A Milan, le commissariat près du stade à été agressé avec des lancés de pierres, les vandales ont aussi attaqué quelques journalistes. A Rome les épisodes plus graves avec une véritable guérilla dans le quartier du stade Olimpico : 20 représentants de police et carabiniers ont été blessés, une caserne (il faut y aller !) ainsi que le siège du comité olympique italien (CONI) ont été attaqués ; voitures brûlées et même de pauvres officiers de la police de stationnement agressés.

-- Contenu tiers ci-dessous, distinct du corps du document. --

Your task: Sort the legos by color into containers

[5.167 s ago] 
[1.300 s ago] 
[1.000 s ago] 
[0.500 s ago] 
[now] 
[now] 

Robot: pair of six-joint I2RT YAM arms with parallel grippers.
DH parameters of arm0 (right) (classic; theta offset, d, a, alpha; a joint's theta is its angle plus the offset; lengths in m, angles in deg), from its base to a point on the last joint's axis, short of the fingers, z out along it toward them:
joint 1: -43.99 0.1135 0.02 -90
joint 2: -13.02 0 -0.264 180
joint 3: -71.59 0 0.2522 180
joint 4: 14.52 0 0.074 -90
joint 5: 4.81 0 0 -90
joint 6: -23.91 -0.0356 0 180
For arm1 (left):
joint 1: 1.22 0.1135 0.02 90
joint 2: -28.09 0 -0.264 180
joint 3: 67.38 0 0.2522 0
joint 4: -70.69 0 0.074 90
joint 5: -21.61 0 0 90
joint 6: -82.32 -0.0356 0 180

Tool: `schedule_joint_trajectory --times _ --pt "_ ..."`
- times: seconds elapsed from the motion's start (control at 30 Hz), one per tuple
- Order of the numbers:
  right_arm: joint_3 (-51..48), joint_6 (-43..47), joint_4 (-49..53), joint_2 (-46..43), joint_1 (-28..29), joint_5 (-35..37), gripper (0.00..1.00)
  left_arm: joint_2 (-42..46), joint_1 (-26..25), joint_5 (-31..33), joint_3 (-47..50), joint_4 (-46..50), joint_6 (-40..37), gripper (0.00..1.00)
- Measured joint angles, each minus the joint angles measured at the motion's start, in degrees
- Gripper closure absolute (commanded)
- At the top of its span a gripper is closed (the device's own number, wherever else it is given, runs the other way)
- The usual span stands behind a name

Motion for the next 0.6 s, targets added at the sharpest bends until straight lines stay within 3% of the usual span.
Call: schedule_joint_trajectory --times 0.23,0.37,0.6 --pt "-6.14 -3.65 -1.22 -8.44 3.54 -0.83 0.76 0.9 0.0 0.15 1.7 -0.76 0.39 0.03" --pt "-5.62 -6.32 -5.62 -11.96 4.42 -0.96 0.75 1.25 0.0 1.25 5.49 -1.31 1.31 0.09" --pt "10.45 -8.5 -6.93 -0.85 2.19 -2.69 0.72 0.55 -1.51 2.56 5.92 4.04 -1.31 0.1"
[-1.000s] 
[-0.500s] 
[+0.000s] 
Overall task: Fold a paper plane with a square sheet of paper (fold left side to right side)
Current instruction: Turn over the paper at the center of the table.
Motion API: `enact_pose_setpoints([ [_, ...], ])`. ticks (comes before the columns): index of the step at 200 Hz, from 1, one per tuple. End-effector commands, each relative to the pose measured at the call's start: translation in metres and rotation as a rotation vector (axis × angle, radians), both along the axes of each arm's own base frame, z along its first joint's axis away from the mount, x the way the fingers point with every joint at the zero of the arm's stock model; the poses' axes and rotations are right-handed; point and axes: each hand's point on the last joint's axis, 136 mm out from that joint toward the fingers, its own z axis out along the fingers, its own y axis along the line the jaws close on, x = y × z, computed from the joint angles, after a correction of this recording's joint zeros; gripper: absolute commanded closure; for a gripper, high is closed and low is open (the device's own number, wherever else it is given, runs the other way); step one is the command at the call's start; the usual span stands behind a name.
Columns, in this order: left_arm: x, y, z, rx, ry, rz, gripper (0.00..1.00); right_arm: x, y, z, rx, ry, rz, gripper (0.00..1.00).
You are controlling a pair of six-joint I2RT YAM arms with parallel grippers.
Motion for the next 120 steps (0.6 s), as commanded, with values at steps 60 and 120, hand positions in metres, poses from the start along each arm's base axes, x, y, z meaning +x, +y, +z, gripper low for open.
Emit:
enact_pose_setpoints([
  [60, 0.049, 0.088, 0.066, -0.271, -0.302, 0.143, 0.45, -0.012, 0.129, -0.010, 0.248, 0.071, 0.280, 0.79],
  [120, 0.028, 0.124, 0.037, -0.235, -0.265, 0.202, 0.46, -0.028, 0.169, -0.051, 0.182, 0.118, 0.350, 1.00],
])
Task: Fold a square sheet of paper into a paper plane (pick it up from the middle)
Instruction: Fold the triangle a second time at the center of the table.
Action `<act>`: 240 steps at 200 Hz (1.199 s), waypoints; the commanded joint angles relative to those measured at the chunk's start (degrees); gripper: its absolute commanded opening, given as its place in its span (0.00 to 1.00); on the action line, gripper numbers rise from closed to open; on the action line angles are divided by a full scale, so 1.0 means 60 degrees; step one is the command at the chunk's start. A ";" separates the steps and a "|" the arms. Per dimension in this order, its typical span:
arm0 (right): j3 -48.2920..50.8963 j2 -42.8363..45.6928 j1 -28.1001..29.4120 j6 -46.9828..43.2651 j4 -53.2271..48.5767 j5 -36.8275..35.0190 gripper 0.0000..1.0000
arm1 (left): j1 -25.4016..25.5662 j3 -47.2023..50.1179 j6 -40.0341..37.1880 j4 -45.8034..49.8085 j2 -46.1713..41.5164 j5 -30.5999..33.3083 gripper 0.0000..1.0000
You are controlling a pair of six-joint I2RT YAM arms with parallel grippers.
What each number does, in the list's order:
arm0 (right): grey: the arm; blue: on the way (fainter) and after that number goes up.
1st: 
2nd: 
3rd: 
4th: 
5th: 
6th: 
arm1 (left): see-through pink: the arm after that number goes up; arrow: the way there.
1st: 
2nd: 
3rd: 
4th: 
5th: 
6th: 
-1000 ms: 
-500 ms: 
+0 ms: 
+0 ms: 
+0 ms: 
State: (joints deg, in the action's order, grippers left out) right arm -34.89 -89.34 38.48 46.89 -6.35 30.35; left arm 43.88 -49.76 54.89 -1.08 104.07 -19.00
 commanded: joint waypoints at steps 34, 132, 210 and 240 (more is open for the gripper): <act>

Les restes d’une nuit d’émeutes…

Remèdes

L’interdiction de suivre son équipe à l’extérieur ne peut en aucun cas être une solution à long terme. Dans le commentaire à l’intéressant article paru dans le Coin polémique du 5 novembre, je disais qu’un moratoire sur le Calcio en général me paraissait une mesure inadaptée. S’il est vrai qu’il faut faire face aux problèmes de violence avec le maximum de rigueur, le Calcio, comme football joué, reste encore crédible et il faut à tout prix protéger le spectacle et ses supporters (spécialement les familles qui aiment aller au stade). Pour cela il faut s’inspirer d’autres modèles qui ont permis de réduire les épisodes de violence, grâce aussi à la collaboration très efficace entre les dirigeants des clubs et les institutions. En Angleterre, les clubs assurent le bon déroulement du match en déployant un service de sureté privé. La nouvelle de dernière minute est que depuis mars 2008, il sera obligatoire d’avoir des «stewards» (les bonhommes jaunes que l’on voit dos au match dans les stades anglais) de formation spéciale à l’intérieur et à l’extérieur des enceintes italiennes. Il aura fallu la mort de Gabriele Sandri, la 18ème victime des folies collectives dans le Calcio, pour arriver peut-être au début d’une vraie solution.
Ciao Gabbo, et que les aigles bianco-celestes puissent voler haut pour toi cette saison.